You can power a small hd seporately from the USB. USB is basically 4 pins, the outside 2 are GND/+5 and the center 2 are data. If you get yourself a 5vDC power source and make a spiffy cable you could power the drive off the 5v from that, and keep the 2 middle pins connected to the headunit.

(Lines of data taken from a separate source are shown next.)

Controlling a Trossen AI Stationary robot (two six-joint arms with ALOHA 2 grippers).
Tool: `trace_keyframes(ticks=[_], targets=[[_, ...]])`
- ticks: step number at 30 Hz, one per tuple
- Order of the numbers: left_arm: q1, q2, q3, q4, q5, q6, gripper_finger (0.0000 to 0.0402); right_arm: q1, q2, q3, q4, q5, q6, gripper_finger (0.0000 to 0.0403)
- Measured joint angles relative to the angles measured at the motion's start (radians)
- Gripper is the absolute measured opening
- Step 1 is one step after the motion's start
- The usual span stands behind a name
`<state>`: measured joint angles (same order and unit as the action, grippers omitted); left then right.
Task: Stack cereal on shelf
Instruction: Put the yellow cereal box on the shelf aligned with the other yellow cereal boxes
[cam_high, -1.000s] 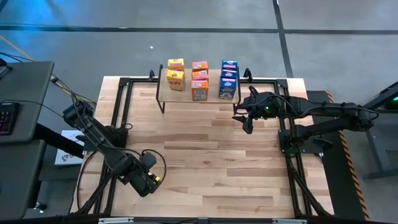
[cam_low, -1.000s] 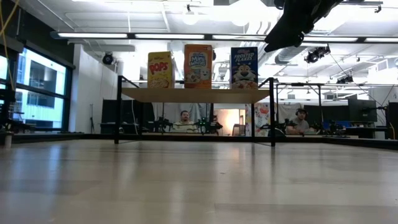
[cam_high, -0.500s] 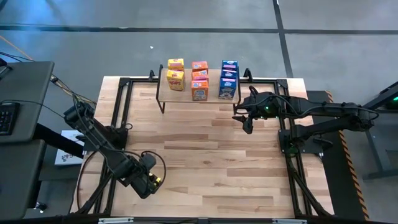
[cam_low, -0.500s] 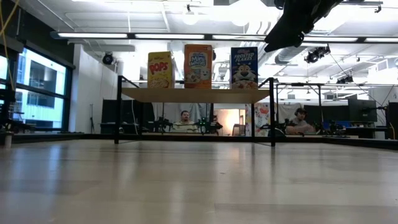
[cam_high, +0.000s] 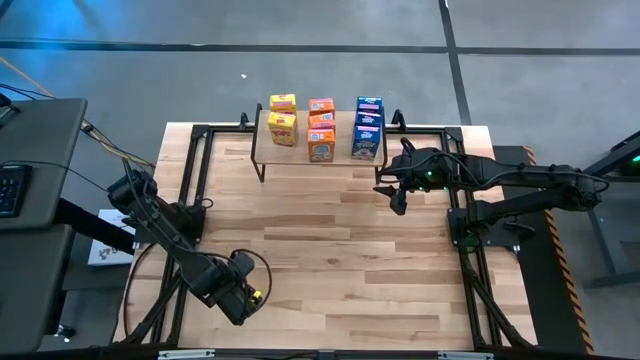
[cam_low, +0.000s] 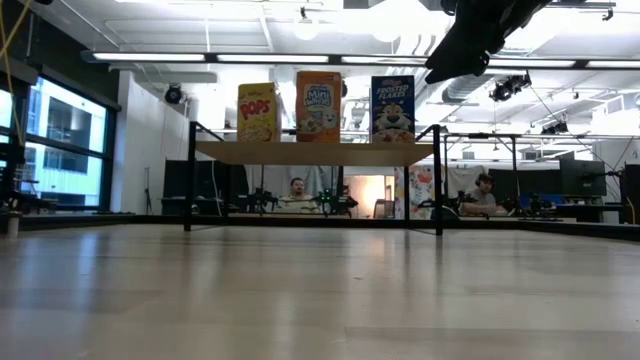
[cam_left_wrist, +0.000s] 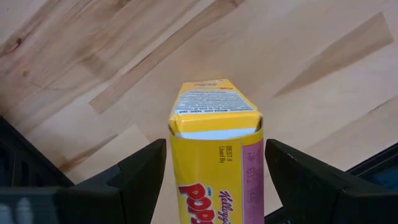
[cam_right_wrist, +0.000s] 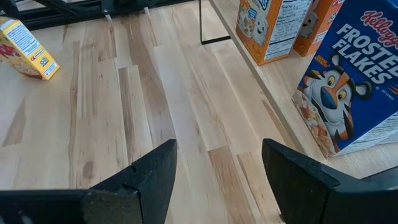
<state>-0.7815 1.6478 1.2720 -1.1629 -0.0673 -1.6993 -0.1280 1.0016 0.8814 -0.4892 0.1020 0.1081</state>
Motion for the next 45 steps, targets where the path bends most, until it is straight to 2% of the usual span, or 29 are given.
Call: trace_keyframes(ticks=[4,14,24,28,35,45], targets=[[0.0,0.001,0.0,0.0,0.0,0.0,0.0256,0.0,0.0,0.0,0.0,0.0,0.0,0.0229],[0.003,0.001,0.0,0.0,0.004,0.058,0.0193,0.0,0.0,0.0,0.0,0.0,0.0,0.0229],[0.039,-0.003,0.0,-0.001,0.046,0.149,0.0171,0.0,0.012,0.0,0.0,0.0,0.0,0.0229],[0.065,-0.013,0.036,-0.021,0.037,0.217,0.017,0.0,0.027,0.0,0.0,0.0,-0.002,0.0229],[0.127,-0.016,0.149,-0.186,0.022,0.394,0.017,0.0,0.033,0.0,0.0,-0.002,-0.003,0.0229],[0.279,-0.017,0.319,-0.412,-0.114,0.741,0.017,0.0,0.033,0.0,-0.001,-0.005,0.009,0.0229]])
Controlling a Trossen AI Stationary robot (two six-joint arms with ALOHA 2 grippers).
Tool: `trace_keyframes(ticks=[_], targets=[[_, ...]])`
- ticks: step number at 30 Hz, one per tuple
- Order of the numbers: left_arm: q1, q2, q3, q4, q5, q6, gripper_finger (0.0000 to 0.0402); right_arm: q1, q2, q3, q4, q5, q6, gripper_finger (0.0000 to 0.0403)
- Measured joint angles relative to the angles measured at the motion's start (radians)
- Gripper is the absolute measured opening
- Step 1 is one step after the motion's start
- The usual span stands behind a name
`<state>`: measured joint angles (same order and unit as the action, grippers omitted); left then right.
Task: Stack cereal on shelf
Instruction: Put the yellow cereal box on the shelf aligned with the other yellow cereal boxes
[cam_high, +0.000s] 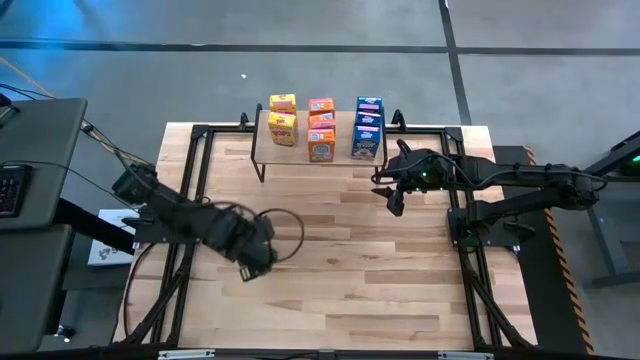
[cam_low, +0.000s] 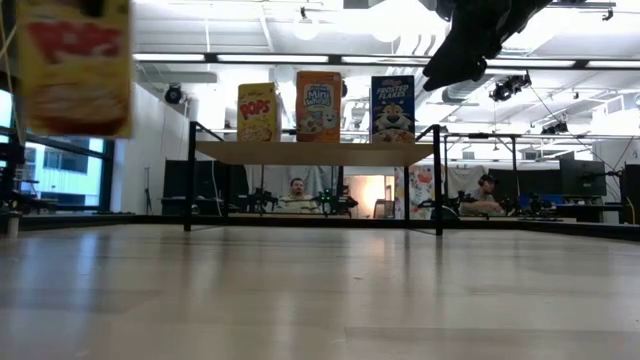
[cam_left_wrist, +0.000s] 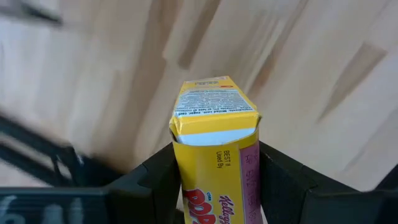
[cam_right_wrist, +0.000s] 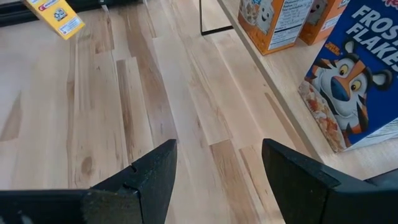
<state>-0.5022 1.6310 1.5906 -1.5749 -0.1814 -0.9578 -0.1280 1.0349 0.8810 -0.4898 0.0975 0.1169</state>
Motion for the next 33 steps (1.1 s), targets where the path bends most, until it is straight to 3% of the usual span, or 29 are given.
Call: trace_keyframes(ticks=[17,26,33], targets=[[0.346,0.0,0.205,0.004,-0.074,0.712,0.017,0.0,0.0,0.0,-0.001,0.0,0.018,0.0229],[0.551,0.0,0.307,0.004,-0.232,1.086,0.017,0.0,0.0,0.0,-0.001,0.0,0.018,0.0229],[0.703,0.0,0.364,0.008,-0.244,1.303,0.017,0.0,0.0,0.0,-0.001,0.0,0.018,0.0229]])
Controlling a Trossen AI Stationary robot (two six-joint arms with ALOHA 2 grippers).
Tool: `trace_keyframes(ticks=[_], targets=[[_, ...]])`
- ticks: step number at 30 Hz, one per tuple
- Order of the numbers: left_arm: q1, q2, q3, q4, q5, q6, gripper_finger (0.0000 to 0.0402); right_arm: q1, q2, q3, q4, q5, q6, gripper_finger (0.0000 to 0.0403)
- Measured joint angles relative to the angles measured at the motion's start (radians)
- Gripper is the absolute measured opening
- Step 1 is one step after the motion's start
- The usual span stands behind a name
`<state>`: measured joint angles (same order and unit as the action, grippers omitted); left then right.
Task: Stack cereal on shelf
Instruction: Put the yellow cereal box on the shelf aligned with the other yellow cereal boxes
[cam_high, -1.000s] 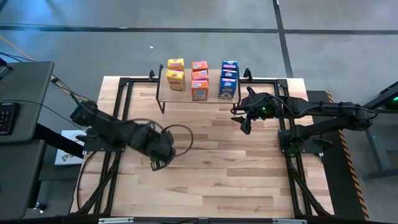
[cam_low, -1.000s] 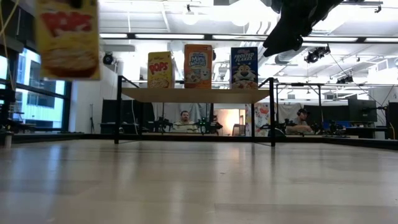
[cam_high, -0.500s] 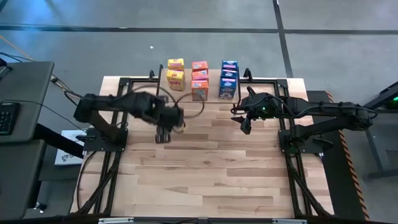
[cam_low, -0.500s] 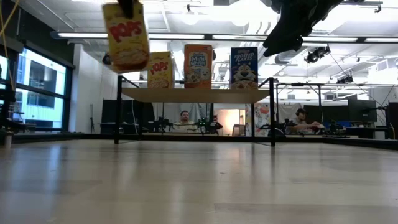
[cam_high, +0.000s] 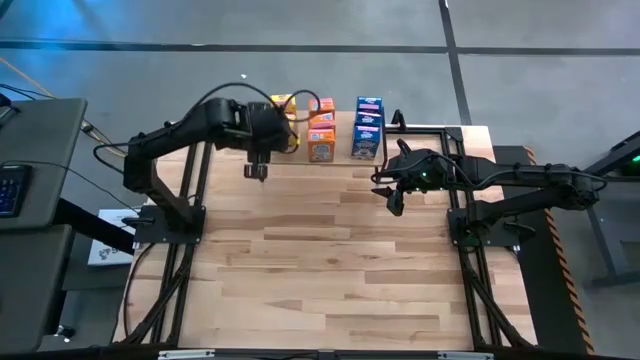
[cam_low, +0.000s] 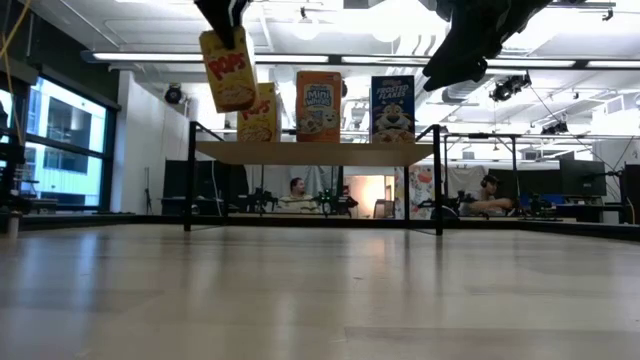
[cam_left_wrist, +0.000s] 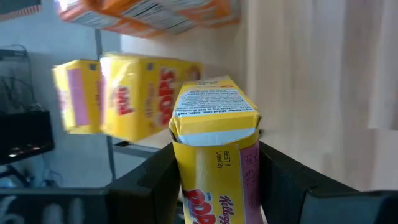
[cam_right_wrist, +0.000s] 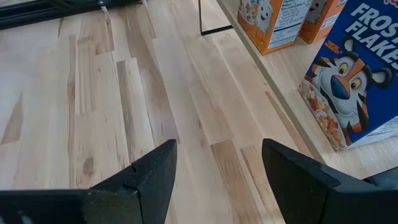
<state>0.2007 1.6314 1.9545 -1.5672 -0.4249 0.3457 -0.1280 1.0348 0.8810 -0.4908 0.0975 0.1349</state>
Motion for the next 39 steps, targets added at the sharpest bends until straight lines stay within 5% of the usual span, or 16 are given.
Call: trace_keyframes(ticks=[13,39], targets=[[0.11,0.003,0.001,0.082,0.136,0.206,0.017,0.0,0.0,0.0,0.0,0.0,0.0,0.0229],[0.172,0.098,-0.001,0.099,0.205,0.222,0.017,0.0,0.0,0.0,0.0,0.0,0.0,0.0229]])
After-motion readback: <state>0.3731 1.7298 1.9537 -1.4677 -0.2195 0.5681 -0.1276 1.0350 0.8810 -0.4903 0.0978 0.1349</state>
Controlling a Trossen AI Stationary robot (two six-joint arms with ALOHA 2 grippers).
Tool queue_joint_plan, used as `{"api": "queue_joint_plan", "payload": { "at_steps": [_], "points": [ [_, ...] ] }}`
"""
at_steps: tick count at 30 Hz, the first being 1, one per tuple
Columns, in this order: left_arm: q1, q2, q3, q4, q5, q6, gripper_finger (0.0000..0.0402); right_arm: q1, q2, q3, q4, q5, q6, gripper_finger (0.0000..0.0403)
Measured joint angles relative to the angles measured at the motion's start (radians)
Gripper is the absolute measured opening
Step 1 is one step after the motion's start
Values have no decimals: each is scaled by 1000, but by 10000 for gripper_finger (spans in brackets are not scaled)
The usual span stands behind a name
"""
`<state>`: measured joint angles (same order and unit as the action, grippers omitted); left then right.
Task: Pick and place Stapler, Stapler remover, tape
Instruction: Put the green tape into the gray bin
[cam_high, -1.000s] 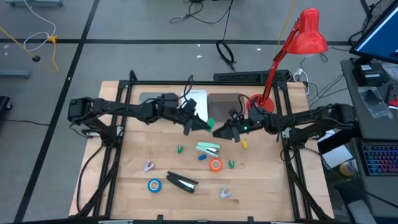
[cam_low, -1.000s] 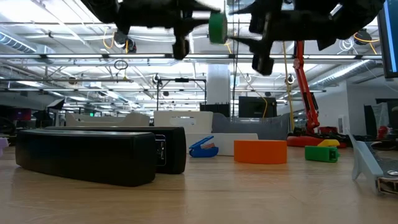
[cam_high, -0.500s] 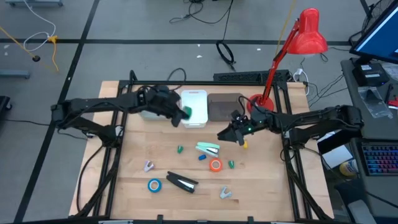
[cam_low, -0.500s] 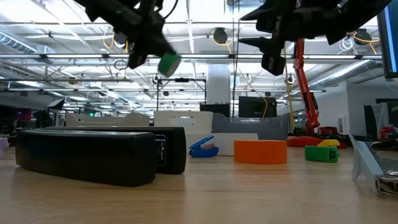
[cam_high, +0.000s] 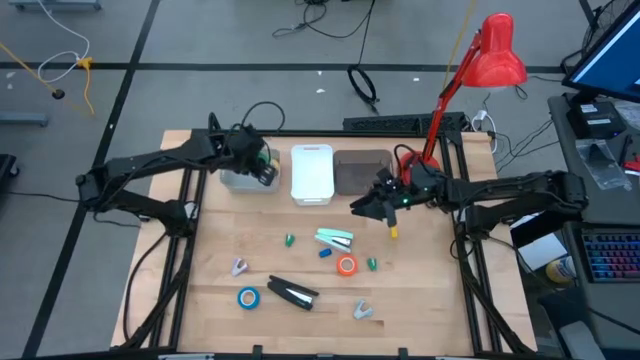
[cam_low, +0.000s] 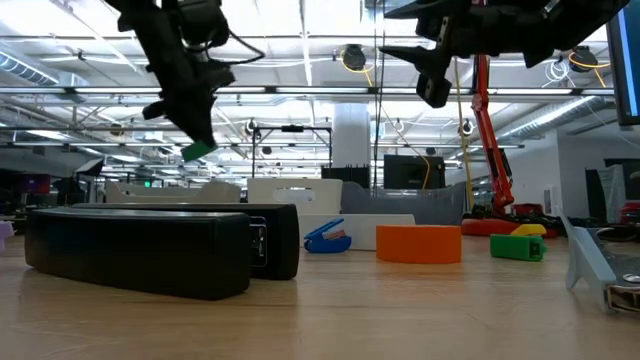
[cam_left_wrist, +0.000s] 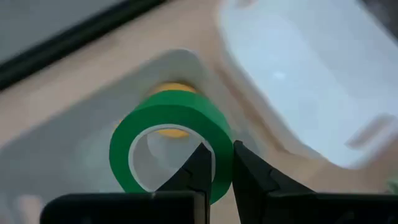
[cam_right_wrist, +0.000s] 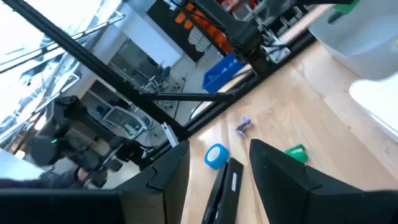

Just use a meter and check your polarities http://****************.com/smile/emthup.gif 
****ALSO BTW MOST laptop HD's *WILL* 'just work" on 500mA from a single USB port. (At least in my experience)****
EDIT: BTW 500mA is "spec" for usb ports (even on pc's and even USB 2.0)


_Modified by PhReE at 10:49 PM 5-27-2007_


----------



## afinley (Dec 29, 2004)

*Re: Kenwood DNX7100 (PhReE)*

or you could just get a powered usb adaptor


----------



## PhReE (Sep 16, 2004)

*Re: Kenwood DNX7100 (afinley)*

Well a lot of the "powered" usb adapters either require 120VAC (or some 12vdc in from a wall wart) or 2x usb port (2x500mA).
That might be tricky, but they are options too.


----------



## afinley (Dec 29, 2004)

*Re: Kenwood DNX7100 (PhReE)*

ive got a 4 port hub that accepts 12vdc power as well, and it was like $6 at tiger. i dont know how much power is getting to how many ports, but if youre trying to run a hard drive off just usb, its something to look into.


----------



## PhReE (Sep 16, 2004)

*Re: Kenwood DNX7100 (afinley)*

^^ That would prolly be the easiest/best idea so far...


----------



## Uccello (Jan 20, 2007)

Any pictures of your install Viper?? i have an 04 GTI, thinking of doing the same thing..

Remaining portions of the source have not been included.